OSS, Web CMS

Google Trends and OSS CMS Trends

So Google’s version of Alexa’s tracking software is now out. It’s called Google Trends. It’s a tool that tracks an unspecified subset of all the searches for a particular set of search terms. Unfortunately, you’re going to have to rely on the way people search for CMSes as a way of creating your data set for the trends chart that Google Trends creates. The upshot of all this is that it’s very difficult to track items such as Ruby (the programming language not the gem) and Mambo (the CMS and not the music).

I’ve created an interesting comparison of the search terms: drupal, joomla, plone and mambo. Check it out.

Many of the charts I have shown for OSS CMS analysis all show the decline in interest in the Mambo CMS and the growth of Joomla. This hasn’t changed in the chart. In fact, Google Trends (as of this posting), is kind enough to mark the decline in Mambo CMS interest by presenting a link to a August 22, 2005 posting on ZDNet that talks of the Mambo/Joomla fork.

Again, Drupal looks like it’s pulling ahead of Plone in terms of search interest by Google users. As of June 2005, the term Drupal has been searched on more than Plone. Plone is still holding its own though as also earlier confirmed in other posts on this blog.

The one unique thing that Google Trends show is which city, region or what language does each search user speak for each search term you provide. While Google Trends presents a Top 10 list of cities that search on a particular term. Apparently, Google uses a ratio based on the number of searches for that term divided by total searches from that city.
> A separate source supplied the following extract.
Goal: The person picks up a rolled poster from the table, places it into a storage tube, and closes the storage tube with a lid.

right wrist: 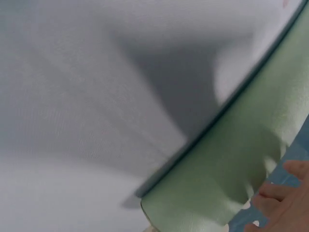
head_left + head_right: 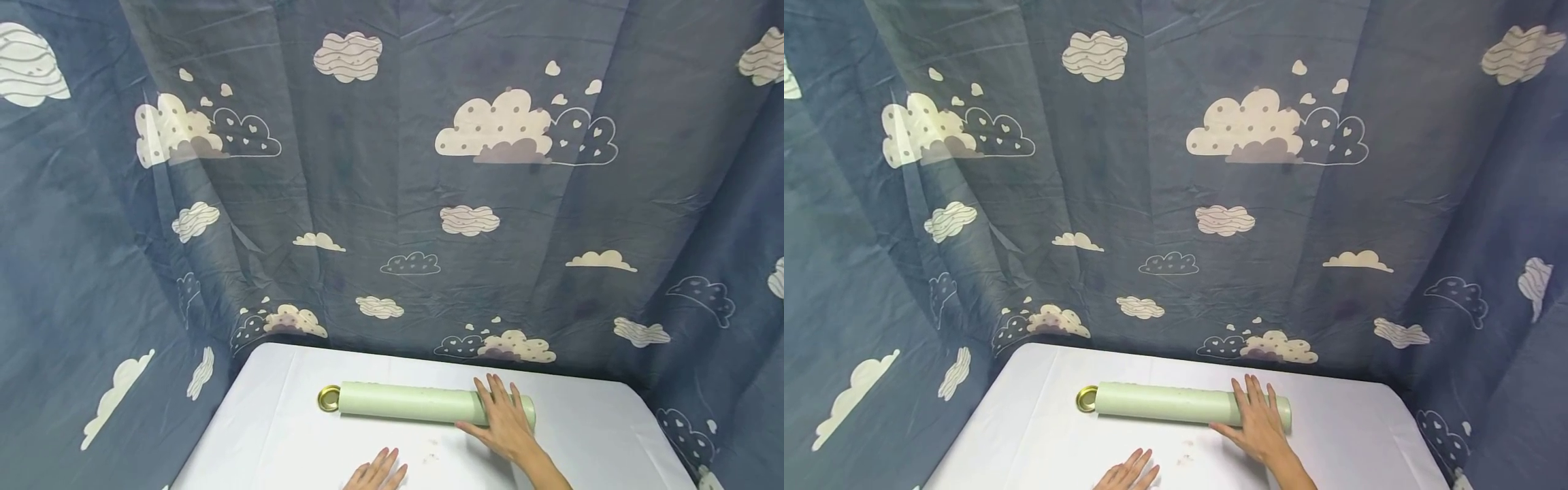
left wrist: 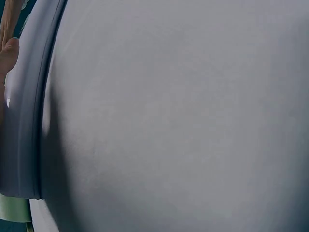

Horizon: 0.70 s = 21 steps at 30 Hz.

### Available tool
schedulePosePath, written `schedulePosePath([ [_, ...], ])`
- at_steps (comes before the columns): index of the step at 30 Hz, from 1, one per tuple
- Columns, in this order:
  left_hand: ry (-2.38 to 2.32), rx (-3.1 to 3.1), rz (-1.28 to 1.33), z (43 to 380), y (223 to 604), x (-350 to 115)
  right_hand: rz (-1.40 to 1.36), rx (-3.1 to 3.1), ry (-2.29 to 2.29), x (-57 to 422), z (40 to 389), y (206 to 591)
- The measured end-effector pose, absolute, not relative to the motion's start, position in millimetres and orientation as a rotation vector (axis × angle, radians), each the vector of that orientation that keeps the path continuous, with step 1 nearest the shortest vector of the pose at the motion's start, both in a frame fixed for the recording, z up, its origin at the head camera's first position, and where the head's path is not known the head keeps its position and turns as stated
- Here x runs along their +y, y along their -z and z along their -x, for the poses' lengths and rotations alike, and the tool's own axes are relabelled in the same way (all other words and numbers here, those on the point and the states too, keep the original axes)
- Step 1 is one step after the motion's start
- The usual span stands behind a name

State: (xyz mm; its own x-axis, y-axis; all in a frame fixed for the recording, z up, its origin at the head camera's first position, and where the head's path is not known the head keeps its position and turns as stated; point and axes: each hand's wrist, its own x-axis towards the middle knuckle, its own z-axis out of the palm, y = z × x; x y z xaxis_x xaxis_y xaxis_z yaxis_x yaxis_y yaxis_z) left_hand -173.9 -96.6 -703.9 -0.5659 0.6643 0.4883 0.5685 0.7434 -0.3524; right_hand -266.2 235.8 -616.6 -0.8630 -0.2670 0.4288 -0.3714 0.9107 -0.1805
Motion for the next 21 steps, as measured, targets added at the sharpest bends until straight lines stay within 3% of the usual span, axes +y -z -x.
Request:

Basically, it shows a city’s web geek factor. Fascinating: New York is DEFINITELY not geeky. For whatever reason, cities in Europe or in the Western US (especially San Francisco) are more interested in OSS CMS development when considered as a ratio of the total number of searches for that city.
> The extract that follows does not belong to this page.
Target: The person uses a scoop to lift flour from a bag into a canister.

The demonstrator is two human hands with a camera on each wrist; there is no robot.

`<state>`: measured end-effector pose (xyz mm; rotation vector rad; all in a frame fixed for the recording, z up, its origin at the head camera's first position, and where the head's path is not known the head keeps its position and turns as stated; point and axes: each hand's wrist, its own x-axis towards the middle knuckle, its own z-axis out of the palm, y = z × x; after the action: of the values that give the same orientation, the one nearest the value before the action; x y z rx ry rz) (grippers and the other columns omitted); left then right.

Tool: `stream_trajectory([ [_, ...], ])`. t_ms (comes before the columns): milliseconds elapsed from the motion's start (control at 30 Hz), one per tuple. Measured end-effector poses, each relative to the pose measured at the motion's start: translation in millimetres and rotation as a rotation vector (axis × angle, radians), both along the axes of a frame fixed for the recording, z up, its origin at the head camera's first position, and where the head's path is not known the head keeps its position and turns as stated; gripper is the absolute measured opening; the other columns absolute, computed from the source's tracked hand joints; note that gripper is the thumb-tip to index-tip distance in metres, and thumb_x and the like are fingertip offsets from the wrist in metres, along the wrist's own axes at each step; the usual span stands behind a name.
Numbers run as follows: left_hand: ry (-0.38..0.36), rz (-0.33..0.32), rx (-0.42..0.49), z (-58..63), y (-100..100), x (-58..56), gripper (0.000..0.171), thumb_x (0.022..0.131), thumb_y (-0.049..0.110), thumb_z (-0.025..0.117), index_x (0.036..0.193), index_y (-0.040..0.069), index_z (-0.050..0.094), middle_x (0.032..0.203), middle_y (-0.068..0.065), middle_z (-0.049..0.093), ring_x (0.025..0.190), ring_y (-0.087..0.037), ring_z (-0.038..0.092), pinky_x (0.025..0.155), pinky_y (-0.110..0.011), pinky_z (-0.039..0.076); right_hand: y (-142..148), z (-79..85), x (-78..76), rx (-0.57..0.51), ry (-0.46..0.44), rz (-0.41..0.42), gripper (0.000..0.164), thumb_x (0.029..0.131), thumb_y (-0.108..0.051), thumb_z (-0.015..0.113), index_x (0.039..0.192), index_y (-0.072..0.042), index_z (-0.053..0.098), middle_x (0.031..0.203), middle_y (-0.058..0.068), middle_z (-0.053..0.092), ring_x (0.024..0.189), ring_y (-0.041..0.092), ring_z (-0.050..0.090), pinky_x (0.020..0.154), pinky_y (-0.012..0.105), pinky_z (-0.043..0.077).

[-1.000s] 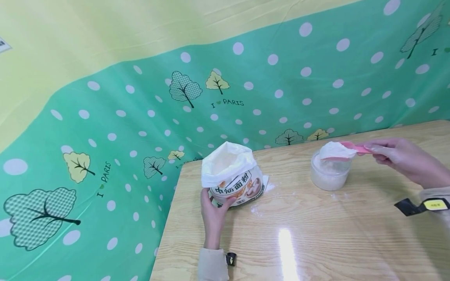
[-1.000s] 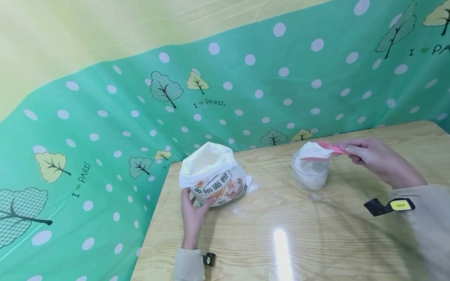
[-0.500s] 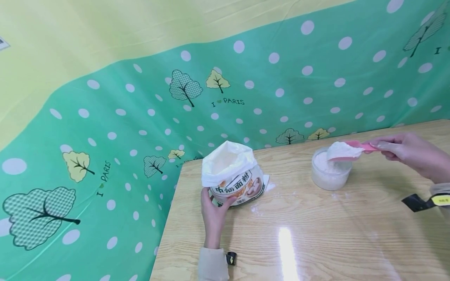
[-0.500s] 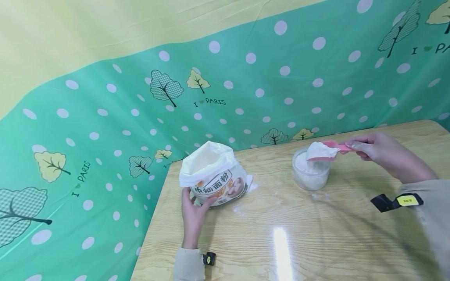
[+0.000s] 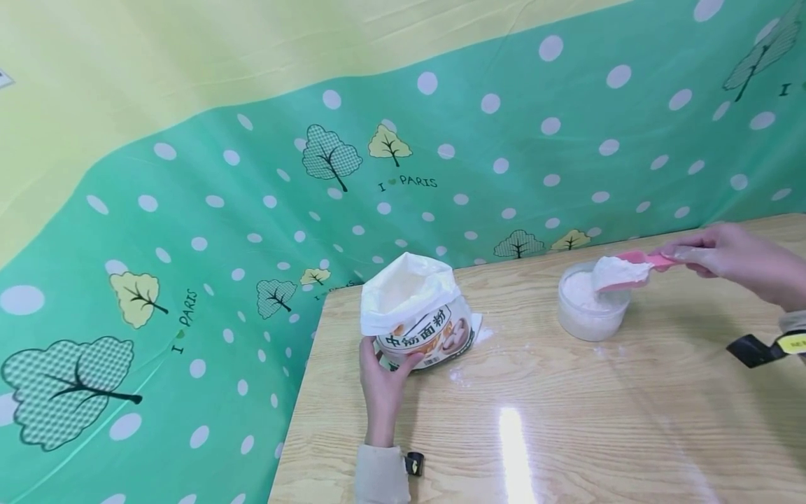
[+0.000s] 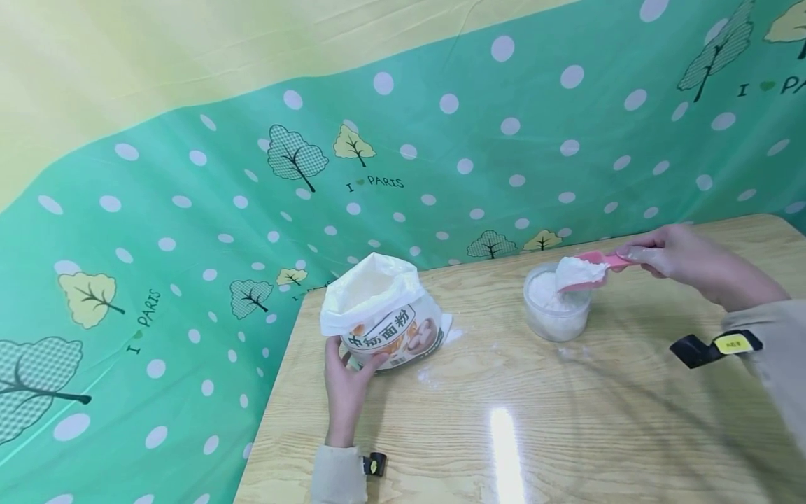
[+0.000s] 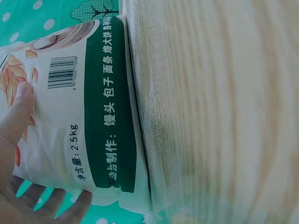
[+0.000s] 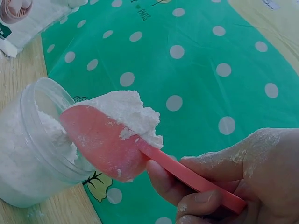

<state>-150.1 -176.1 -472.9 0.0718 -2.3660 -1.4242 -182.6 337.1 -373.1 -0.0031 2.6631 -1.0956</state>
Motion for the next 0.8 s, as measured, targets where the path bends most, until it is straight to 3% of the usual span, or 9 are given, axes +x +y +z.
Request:
stream_trajectory([
  [133,0.009,-0.005,0.003,0.1,0.0,0.5,0.086,0.067,0.037,0.090,0.139,0.020,0.045,0.135,0.002,0.052,0.132,-0.019,0.045,0.116,-0.045,0.040,-2.7,4.3,-1.6,0.008,-0.009,-0.002,0.059,0.108,-0.033,0.040,0.139,0.017,0.041,0.068,0.001,0.035,0.065,0.019,0.037,0.061,0.028,0.033],
  [233,0.011,-0.005,0.005,0.5,0.2,1.0,0.086,0.067,0.037,0.090,0.139,0.020,0.045,0.135,0.003,0.052,0.132,-0.019,0.045,0.116,-0.045,0.040,-5.2,6.1,-2.7,0.025,-0.002,-0.017,0.058,0.107,-0.031,0.042,0.138,0.017,0.043,0.070,0.003,0.038,0.069,0.021,0.040,0.057,0.030,0.034],
  [533,0.003,0.005,0.005,1.3,-0.9,1.5,0.086,0.067,0.037,0.091,0.138,0.020,0.046,0.134,0.003,0.053,0.132,-0.019,0.046,0.116,-0.044,0.040,-11.2,14.2,-7.8,0.077,-0.002,0.011,0.050,0.107,-0.021,0.041,0.137,0.019,0.041,0.067,0.005,0.038,0.071,0.025,0.042,0.063,0.034,0.039],
  [800,0.003,0.010,0.000,-0.5,-2.0,1.1,0.086,0.067,0.037,0.090,0.138,0.019,0.046,0.135,0.001,0.053,0.132,-0.020,0.046,0.116,-0.045,0.040,-14.2,21.0,-12.9,0.104,0.024,0.044,0.038,0.102,-0.012,0.048,0.127,0.015,0.056,0.086,0.013,0.053,0.082,0.031,0.045,0.063,0.034,0.042],
])
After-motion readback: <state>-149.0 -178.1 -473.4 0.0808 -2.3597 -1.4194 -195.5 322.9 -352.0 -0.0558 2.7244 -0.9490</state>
The city most interested in searching on Joomla is Athens, Greece. For Plone AND Drupal, it’s Budapest, Hungary.

Just as a teaser and because I’ve been playing around with it, I tossed in “ruby on rails” as a search term. American dominance is prevalent with 8 of the top 10 cities searching on that term in the United States. Expect this to change as RoR gets more and more popular in development circles.